Wednesday's KDHE announcement brought the number of cases tied to the day care outbreak to 13. Eleven of the victims are Johnson County residents and the others are from Miami County and Linn County.
Health officials have declined to name the day care for privacy reasons, but have said that several of the early cases were in infants too young to get the vaccine.
Kansas law requires children who attend day care or pre-school to be immunized with an initial dose of the measles-mumps-rubella, or MMR, shot between 12 and 15 months of age, but parents are able to opt out for medical or religious reasons. According to KDHE, there's no law requiring day care workers to be immunized.

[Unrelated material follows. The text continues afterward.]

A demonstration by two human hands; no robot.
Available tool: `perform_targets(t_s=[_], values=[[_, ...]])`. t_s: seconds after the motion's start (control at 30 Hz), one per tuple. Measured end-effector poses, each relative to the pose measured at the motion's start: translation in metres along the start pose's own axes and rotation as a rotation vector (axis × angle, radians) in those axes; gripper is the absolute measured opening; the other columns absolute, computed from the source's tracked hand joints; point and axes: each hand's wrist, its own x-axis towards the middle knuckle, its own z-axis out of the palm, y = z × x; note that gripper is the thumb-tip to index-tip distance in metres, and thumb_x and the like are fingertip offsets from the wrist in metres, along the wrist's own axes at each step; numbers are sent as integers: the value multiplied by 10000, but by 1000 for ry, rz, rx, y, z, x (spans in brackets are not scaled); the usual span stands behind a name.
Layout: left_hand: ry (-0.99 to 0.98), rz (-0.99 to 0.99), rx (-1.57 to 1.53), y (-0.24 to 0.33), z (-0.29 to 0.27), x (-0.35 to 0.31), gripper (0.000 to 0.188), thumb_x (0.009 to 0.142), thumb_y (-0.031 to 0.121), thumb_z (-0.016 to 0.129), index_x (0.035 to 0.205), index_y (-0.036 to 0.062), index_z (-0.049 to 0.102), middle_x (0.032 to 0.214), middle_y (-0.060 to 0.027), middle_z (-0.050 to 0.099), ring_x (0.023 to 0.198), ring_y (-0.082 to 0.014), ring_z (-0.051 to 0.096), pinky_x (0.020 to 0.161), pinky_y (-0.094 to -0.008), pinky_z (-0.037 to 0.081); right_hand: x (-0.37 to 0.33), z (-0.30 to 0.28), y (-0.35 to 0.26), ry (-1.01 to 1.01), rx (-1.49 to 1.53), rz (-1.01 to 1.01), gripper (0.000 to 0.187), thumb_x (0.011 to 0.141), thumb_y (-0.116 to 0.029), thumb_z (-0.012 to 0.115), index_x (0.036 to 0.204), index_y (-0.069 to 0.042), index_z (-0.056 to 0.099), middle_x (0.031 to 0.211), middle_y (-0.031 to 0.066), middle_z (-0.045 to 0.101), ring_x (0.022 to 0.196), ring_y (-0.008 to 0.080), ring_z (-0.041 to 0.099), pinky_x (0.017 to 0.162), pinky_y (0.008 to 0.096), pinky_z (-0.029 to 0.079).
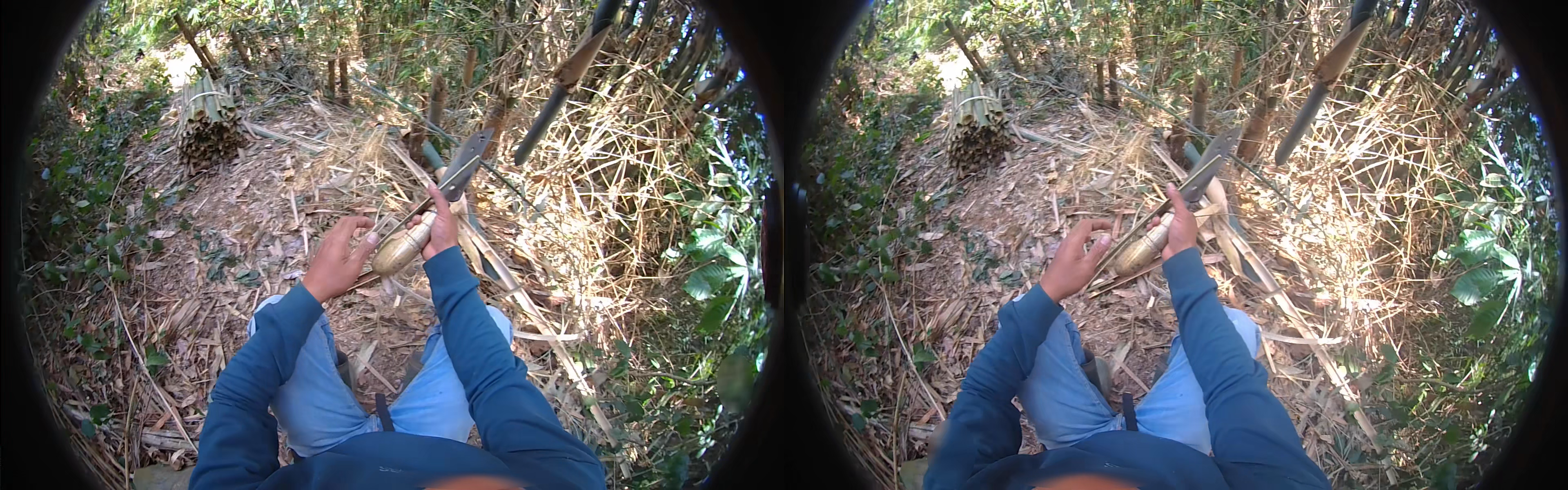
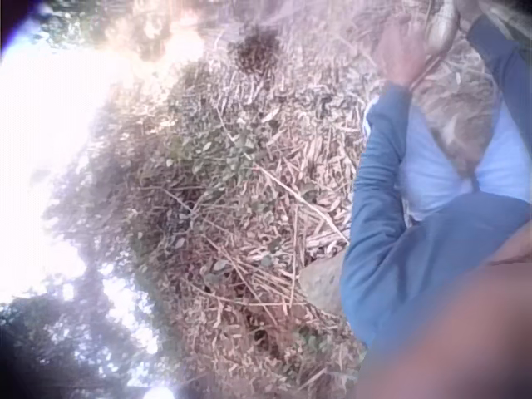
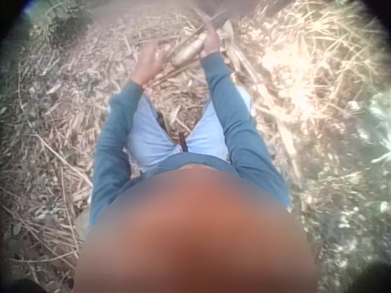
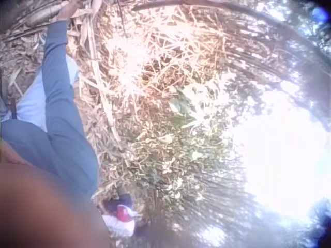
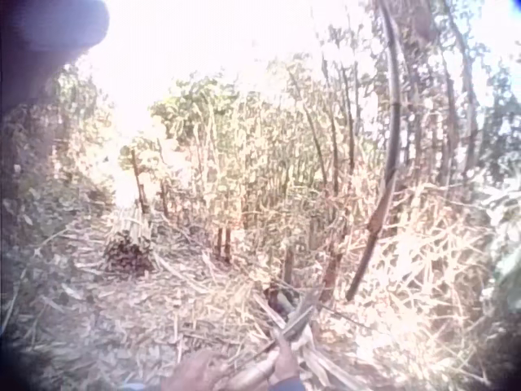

Measles usually resolves on its own after causing the telltale red rash. But it can cause serious complications, and people younger than 5 or older than 20 are at greatest risk. About 1 in 10 kids who get it also contract ear infections that can cause permanent hearing loss. About 1 in 20 get pneumonia.
More rare complications (about 1 in 1,000 cases) include encephalitis and even death.
Measles used to be relatively common, but after widespread vaccinated the CDC declared it eliminated from the U.S. in 2000. It still comes in from overseas, though. There were 118 confirmed cases in the entire country in 2017. But there are still occasionally high-profile outbreaks, including one that began at Disneyland in 2014.
According to the Centers for Disease Control and Prevention, most people who get the measles in the U.S. are not vaccinated, either for medical reasons, philosophical reasons, religious reasons or because they're too young.